I wondered if he thought about me at all, what we'd had, what I'd thought we'd had, or if I was another notch in his belt. I wondered how many girls he had done the same thing to. I considered asking my dad to unfriend him, because I didn't want him to worm his way back into my life, but I didn't feel like I had a good reason — at least, not one I felt comfortable telling my dad.

But I then realized I kind of liked that he had a window into my life. Maybe through my Facebook-oversharer dad posting about me and the good life I'm living, he could see that I'm okay, that I'm thriving, that I carried on despite what he did to me. I stared at the friend request in my notifications for a few days, and then hit "delete." I hoped he wouldn't notice and send me a message wondering why I'd ignored the request. I actually still worry about that — deleting the request didn't make me feel much better, just like I was putting off the inevitable, whether that's him sending me a message or running into him somewhere in my hometown, which I know will happen eventually. But I'm better equipped to handle it now. I don't think I'll ever be disconnected from him — our lives are intertwined, you see, and they always have been, and I've made my peace with that.

It took me these last five years to come to terms with what actually happened between us, and I can't say there was one moment of realization that stopped me in my tracks. It came through a process of self-discovery, of reading articles and watching television programs about sexual assault. I still feel wrong calling what happened to me rape, and I can't even bring myself to say the word aloud, because I still feel as though there are things I could have done to stop it, and I feel as though I need to legitimize it to myself and to others. I feel wrong aligning myself with victims of violent and brutal assaults. I know, on a rational level, that all of these feelings are incorrect, but I also know that there is no incorrect way to feel about being a victim. I feel lucky that my story is not brutal or violent, but I am still having difficulty accepting it as my story. I imagine that will come with time.

I have told several friends and, as of writing this, I haven't yet told my partner. I don't plan to come out with my story with my name attached, not right now anyway. Close friends will recognize the anecdotes, and some peripherally involved may speculate, but I don't want to reveal my identity, or his identity —not to protect him, but because of the ripple effect it will create in our hometown for our families, who are good people and who do not deserve to be hurt by this.

In small towns like ours, word travels fast, and I would rather not open the floodgates on a story that would have the whole town talking. Additionally, in a conservative small town, I believe the blame would be put on my shoulders, and though I'm far removed from the place physically and could care less about the repercussions to my reputation, I don't want nastiness floating around about my family. I don't want to make any enemies for them. I fear the truth could lead those in town to vilify people I love, and I won't be the reason that happens.

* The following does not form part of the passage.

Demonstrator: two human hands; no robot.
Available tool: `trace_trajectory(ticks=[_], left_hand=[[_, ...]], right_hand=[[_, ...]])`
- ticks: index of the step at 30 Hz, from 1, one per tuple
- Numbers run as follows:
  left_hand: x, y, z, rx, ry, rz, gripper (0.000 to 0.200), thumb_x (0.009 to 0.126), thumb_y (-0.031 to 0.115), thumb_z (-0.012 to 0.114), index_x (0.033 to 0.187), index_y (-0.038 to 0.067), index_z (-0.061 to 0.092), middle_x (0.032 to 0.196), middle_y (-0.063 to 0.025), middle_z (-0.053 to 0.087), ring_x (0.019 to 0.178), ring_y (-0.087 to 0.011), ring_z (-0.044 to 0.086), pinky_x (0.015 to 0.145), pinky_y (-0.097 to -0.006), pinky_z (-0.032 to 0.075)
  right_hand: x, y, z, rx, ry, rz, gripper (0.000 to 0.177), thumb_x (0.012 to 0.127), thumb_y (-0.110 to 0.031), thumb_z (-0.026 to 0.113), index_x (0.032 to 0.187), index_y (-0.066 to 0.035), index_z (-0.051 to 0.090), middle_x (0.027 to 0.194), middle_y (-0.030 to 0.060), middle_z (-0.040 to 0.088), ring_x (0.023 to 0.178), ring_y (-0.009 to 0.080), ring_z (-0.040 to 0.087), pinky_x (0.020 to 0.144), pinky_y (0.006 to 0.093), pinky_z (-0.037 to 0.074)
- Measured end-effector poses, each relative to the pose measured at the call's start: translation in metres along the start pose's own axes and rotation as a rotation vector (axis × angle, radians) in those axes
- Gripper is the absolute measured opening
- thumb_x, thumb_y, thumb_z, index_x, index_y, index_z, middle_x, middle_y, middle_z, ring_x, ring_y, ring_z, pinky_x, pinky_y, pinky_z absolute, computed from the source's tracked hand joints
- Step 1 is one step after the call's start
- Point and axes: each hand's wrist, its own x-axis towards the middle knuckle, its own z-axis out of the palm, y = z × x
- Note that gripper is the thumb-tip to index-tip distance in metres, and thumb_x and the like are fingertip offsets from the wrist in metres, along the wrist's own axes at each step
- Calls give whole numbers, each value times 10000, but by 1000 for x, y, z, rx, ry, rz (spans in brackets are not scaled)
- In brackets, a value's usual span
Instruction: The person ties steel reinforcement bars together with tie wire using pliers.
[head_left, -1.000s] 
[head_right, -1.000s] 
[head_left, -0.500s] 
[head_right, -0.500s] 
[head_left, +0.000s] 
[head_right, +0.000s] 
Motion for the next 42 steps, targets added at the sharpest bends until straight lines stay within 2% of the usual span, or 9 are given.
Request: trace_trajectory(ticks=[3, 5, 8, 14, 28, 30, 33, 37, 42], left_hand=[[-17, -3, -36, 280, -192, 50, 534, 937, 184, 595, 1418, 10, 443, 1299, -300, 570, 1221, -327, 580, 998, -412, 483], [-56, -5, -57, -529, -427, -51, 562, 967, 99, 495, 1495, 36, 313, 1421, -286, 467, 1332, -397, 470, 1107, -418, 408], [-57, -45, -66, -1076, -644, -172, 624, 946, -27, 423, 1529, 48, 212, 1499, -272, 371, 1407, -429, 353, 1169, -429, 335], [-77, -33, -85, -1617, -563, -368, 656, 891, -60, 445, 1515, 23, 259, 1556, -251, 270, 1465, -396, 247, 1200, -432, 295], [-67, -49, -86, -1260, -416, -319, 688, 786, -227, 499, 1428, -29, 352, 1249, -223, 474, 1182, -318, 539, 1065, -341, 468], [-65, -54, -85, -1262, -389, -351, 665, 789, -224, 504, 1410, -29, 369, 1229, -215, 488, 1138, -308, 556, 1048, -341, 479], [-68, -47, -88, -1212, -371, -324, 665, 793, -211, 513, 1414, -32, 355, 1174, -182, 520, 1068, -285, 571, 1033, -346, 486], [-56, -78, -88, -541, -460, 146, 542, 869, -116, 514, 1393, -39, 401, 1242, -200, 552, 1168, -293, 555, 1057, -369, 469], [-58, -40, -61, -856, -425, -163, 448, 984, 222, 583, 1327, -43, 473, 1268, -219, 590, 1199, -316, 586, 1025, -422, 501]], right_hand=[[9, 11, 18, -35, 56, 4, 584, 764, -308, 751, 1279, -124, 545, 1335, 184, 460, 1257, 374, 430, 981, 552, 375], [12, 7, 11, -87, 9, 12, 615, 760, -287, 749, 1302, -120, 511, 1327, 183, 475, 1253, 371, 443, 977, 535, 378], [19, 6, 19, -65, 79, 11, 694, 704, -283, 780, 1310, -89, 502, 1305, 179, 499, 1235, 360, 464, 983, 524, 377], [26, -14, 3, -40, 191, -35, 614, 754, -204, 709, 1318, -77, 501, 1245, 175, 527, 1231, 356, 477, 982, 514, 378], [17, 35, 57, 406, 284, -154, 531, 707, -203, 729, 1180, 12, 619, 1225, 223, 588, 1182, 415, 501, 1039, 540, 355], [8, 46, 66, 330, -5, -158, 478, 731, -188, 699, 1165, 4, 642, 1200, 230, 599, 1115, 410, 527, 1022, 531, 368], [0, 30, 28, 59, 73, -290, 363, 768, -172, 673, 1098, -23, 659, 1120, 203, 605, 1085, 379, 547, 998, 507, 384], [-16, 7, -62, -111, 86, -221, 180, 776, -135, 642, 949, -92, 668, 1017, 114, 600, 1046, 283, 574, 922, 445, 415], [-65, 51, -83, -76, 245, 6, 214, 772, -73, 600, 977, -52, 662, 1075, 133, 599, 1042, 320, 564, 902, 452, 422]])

I write this not to prosecute him, but to encourage other women who have experienced what I did to come to terms with your story and to accept your reality — it was not your fault. It is never our fault. For a long time, I felt at fault for making a "bad decision," but the moment I realized it was more than that, it lifted the guilt off my shoulders. I also write this because I'm still coming to terms with what happened, and I think I always will be. And I think that's okay.